In some script styles the samekh and the mem look quite similar, and the only difference is the bottom right-hand corner.

I came across a Torah in this script style, in which the word "Ramses" (you know, as in Egypt) had been misspelled, so it read "Ramsem." The final samekh had been mistakenly done as a mem.

So it was my job to fix that problem, and turn that final mem into a samekh.

This kind of fix illustrates one of the crucial sofrut principles, that of hak tokhot, or carving-to-form-a-letter. To turn final mem into samekh, all you need to do in principle is round off the corners - but in sofrut, that counts as forming the letter by carving, and we don't do this. Why? because carving isn't writing, and what we do is writing. So instead of just merrily trimming away the corners, you have to erase the whole bottom part of the letter until it isn't any letter at all, and then rewrite it with curved corners.

This is one of the things where afterwards you can't tell the difference, but the proper method is crucial. If you carve, the letter is pasul and the Torah is pasul. If you write, all is kosher. But no-one except you knows whether you wrote or carved.

It's pure formalism, in a way - it doesn't look any different, whether you make it by scraping or inking; you can't tell the difference, but the way we define Torah writing, there is a difference.

Looking at it from a homiletical perspective, it's easier to see why.

You can't form Torah from destructive acts. The letters have to be made with additive processes, not subtractive processes. The creation has to go in one direction, adding to the body of the letter, not taking away from an existing body.

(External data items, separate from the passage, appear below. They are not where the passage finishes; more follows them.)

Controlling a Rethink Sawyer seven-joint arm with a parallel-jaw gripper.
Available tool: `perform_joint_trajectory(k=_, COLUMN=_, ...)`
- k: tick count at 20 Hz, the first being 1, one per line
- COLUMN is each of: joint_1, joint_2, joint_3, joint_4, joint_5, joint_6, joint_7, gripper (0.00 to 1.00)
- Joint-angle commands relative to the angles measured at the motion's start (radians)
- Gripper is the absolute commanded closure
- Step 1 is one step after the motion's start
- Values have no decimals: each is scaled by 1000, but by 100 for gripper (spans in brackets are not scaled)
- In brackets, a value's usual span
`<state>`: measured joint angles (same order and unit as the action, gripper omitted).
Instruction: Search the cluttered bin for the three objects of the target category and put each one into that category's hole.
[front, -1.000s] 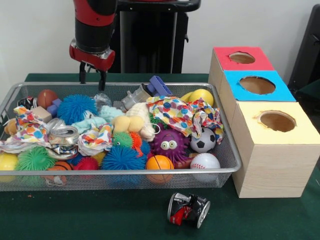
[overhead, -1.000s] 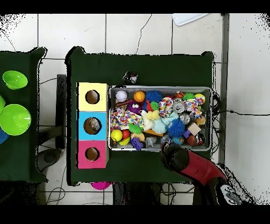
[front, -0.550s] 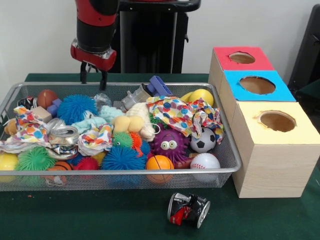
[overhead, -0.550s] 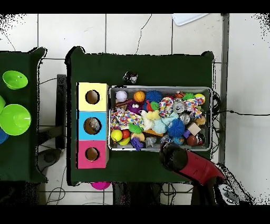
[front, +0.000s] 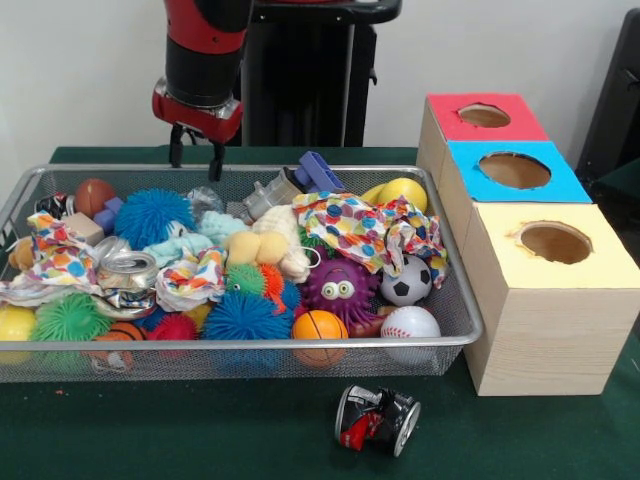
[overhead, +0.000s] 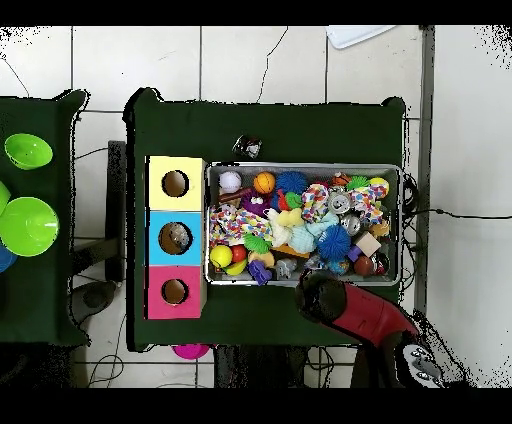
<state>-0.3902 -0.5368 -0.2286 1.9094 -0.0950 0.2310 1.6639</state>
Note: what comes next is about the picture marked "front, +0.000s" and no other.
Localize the colourful paper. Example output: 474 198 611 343
292 189 450 289

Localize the purple spiky monster toy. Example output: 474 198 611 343
301 244 389 326

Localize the wooden box with three holes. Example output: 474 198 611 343
417 92 640 397

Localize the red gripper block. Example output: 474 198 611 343
152 77 245 182

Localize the purple plastic toy block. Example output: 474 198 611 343
293 150 346 194

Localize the shallow wire mesh bin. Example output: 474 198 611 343
0 163 487 385

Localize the dark green table cloth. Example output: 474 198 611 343
0 144 640 480
582 158 640 236

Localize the crushed red black can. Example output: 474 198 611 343
334 384 423 459

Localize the crushed silver can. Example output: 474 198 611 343
97 249 160 294

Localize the yellow plastic ball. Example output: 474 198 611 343
363 178 430 211

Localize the blue spiky rubber ball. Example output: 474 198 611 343
203 289 295 342
113 188 196 251

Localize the white foam baseball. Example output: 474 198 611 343
380 305 442 364

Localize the orange foam basketball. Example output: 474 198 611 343
292 309 350 370

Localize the black chair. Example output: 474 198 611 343
574 7 640 176

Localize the black white soccer ball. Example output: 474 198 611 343
380 254 434 307

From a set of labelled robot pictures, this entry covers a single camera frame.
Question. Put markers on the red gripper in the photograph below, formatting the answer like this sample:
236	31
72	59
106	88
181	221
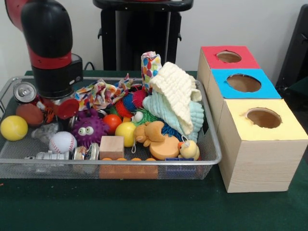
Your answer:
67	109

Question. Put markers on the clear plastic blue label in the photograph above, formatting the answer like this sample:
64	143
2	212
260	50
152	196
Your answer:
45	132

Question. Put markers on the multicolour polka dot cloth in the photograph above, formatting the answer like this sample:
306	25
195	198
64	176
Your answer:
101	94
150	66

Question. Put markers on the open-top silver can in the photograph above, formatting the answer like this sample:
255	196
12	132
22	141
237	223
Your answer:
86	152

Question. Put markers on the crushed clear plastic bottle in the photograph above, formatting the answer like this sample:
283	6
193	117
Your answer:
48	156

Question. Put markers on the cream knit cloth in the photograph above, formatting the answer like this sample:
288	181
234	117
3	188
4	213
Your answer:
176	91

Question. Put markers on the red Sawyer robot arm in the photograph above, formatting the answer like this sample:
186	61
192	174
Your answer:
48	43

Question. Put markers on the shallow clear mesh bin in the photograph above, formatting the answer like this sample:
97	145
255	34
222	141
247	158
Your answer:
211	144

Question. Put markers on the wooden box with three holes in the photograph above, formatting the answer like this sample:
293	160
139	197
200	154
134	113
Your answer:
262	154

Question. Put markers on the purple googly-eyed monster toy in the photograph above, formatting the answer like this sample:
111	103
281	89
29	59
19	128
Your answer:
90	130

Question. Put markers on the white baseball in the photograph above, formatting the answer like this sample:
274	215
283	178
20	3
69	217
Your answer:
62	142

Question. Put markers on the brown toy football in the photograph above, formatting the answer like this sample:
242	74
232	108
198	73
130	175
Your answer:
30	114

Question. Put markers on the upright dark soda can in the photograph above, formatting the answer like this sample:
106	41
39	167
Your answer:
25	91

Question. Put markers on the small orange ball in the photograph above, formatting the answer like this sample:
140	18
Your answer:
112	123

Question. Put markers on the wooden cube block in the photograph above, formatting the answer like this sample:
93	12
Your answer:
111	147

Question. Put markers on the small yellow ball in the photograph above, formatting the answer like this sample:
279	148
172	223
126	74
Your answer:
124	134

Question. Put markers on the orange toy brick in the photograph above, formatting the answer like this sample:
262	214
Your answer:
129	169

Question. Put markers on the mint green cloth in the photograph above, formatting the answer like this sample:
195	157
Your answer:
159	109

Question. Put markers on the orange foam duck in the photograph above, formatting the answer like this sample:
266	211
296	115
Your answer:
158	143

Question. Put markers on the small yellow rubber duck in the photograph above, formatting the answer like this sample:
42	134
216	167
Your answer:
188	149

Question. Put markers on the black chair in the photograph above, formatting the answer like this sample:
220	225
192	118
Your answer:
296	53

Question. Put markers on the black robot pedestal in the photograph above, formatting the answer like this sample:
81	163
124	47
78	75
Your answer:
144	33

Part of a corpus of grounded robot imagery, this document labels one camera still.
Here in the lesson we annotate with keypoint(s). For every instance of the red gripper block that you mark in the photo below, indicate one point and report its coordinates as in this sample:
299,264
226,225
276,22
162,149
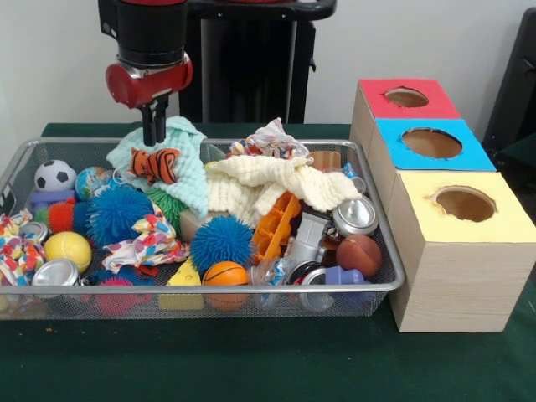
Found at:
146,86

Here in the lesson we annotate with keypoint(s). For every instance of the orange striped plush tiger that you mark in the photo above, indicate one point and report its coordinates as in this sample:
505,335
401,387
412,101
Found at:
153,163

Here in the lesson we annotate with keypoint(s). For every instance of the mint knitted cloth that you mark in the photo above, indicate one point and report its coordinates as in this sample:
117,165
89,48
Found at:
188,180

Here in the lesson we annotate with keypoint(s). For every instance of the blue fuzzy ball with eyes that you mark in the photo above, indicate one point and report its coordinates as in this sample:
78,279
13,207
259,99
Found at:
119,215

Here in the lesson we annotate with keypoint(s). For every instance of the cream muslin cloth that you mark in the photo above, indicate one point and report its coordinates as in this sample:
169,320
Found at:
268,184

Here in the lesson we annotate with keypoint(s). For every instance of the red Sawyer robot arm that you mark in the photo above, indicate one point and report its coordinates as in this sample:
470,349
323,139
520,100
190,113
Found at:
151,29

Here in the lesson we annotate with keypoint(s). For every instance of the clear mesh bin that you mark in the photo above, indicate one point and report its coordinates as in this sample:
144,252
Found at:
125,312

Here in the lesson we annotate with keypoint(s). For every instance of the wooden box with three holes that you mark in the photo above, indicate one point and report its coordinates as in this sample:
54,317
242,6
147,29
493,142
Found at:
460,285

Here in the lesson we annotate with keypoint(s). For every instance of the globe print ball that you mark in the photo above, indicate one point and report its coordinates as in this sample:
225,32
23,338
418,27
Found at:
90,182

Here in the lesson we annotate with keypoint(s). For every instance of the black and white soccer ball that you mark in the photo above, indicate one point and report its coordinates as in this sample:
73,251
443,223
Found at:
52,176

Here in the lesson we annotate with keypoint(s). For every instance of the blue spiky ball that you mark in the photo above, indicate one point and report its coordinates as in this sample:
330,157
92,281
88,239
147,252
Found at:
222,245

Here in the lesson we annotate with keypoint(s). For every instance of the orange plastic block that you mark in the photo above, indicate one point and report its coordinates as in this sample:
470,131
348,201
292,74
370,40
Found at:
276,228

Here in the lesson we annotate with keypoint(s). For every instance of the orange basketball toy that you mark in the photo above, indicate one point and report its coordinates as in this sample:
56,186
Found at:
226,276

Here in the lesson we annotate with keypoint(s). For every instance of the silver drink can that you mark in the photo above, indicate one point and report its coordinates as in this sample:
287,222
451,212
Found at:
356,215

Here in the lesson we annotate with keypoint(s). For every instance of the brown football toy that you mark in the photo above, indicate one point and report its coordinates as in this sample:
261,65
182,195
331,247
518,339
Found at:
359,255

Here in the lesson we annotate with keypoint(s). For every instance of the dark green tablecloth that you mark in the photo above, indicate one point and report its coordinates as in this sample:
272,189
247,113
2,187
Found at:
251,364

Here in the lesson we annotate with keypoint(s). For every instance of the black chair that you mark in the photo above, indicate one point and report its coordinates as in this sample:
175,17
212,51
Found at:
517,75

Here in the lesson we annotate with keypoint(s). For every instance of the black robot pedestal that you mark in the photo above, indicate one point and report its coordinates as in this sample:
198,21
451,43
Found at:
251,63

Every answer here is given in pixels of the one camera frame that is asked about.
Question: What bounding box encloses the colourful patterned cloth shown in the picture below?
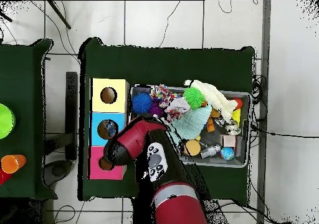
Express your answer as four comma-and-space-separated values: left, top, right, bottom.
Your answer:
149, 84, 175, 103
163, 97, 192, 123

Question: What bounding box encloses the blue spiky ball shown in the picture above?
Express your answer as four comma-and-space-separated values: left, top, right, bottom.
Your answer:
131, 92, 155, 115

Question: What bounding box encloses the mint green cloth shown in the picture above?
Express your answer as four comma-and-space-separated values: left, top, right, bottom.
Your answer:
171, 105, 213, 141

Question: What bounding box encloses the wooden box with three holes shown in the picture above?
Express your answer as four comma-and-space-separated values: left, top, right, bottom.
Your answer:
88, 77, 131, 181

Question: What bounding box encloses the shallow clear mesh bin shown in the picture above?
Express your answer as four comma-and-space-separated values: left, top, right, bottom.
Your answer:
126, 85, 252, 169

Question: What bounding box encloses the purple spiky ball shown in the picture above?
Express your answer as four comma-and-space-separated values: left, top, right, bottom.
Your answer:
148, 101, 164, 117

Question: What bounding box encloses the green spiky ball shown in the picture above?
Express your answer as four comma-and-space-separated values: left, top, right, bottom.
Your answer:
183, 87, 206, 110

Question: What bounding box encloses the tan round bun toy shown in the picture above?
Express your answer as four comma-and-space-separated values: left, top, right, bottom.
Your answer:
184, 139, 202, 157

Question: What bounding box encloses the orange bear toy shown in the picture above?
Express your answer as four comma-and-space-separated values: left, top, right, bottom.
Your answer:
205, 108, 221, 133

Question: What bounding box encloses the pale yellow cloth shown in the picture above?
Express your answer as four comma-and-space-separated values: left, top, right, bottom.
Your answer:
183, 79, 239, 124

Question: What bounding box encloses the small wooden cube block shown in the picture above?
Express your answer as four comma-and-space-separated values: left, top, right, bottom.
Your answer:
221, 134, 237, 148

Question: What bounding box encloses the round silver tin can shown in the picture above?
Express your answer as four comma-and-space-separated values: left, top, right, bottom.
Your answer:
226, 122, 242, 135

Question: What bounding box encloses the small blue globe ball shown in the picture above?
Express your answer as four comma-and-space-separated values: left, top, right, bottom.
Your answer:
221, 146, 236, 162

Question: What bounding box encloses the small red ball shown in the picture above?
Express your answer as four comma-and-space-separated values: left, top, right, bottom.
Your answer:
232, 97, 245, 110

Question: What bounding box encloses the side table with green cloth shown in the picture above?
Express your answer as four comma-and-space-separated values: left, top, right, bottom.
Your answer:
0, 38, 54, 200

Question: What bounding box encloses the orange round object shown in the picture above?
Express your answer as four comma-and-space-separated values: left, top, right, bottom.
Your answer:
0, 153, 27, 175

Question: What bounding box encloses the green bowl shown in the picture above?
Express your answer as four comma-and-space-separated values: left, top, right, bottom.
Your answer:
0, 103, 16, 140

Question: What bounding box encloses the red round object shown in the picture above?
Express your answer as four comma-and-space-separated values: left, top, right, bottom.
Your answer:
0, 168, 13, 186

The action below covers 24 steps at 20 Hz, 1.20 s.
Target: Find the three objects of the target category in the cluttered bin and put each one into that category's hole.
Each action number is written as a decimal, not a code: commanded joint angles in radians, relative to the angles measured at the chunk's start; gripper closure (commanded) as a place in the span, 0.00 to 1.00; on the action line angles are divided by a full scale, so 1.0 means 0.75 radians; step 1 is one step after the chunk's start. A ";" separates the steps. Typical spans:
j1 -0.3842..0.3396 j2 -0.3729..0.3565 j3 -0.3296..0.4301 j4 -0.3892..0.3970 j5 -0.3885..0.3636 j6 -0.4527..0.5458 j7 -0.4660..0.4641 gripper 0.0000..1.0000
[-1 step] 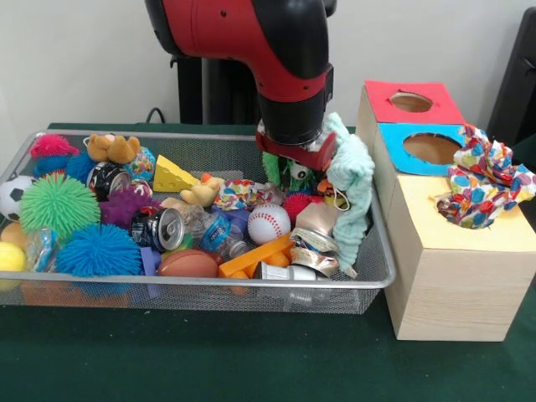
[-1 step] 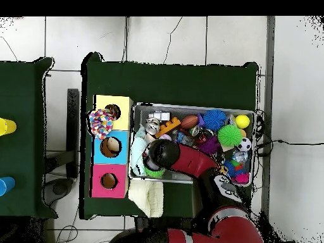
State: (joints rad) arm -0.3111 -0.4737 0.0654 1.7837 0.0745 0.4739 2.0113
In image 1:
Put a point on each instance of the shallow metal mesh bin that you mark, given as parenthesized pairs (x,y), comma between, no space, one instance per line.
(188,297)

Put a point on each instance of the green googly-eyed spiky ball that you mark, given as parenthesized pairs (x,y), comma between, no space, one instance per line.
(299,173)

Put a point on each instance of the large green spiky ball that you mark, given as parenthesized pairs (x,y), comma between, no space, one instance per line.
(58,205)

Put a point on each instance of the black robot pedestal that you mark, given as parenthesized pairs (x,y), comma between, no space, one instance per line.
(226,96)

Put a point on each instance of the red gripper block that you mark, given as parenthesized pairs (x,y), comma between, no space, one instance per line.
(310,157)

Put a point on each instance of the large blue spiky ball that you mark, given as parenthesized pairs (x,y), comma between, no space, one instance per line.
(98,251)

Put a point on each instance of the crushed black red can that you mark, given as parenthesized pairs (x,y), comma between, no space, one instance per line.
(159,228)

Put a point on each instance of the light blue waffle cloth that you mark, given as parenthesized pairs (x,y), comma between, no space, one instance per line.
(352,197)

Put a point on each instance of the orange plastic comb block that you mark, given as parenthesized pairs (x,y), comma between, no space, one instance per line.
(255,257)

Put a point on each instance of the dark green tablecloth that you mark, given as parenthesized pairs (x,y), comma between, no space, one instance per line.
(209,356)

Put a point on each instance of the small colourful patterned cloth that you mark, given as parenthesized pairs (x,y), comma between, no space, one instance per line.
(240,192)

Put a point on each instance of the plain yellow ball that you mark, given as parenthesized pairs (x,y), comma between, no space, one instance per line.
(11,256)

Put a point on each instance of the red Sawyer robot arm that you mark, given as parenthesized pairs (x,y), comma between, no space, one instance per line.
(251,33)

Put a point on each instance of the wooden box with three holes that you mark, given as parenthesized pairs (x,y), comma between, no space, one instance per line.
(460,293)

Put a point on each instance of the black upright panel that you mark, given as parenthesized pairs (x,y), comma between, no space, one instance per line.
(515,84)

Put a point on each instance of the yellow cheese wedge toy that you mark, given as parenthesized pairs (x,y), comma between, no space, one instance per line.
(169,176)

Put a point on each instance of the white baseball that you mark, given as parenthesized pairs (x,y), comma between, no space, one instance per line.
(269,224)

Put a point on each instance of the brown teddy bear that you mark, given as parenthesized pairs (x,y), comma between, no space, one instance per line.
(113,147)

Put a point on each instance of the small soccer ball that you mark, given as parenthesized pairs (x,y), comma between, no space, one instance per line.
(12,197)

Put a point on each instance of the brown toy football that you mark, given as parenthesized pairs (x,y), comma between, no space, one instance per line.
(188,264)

We might make a comparison with sculpture, in particular Michelangelo's famous comment that David was already inside the marble and he, as the sculptor, merely removed the surplus. Torah letters cannot be made in this way. You can't take a blob of ink, scrape away the surplus, and reveal a letter, and on some level that's because without human interaction Torah doesn't mean anything. It's not a pretty statue, that once revealed stands there looking beautiful - it's a relationship, so there has to be interaction. The content comes from without, but it doesn't become part of us unless it also comes from within.

Compare how Torahs are made from perishable materials. They last a long time, but ultimately they decay, and hence the ever-renewing process of writing fresh scrolls to replace the worn. Stone tablets are very symbolic, but like the statue of David, they aren't a relationship. You make them once and there they are (until they break or get lost), but there isn't that process of internal, ongoing recreation which is what keeps Torah alive.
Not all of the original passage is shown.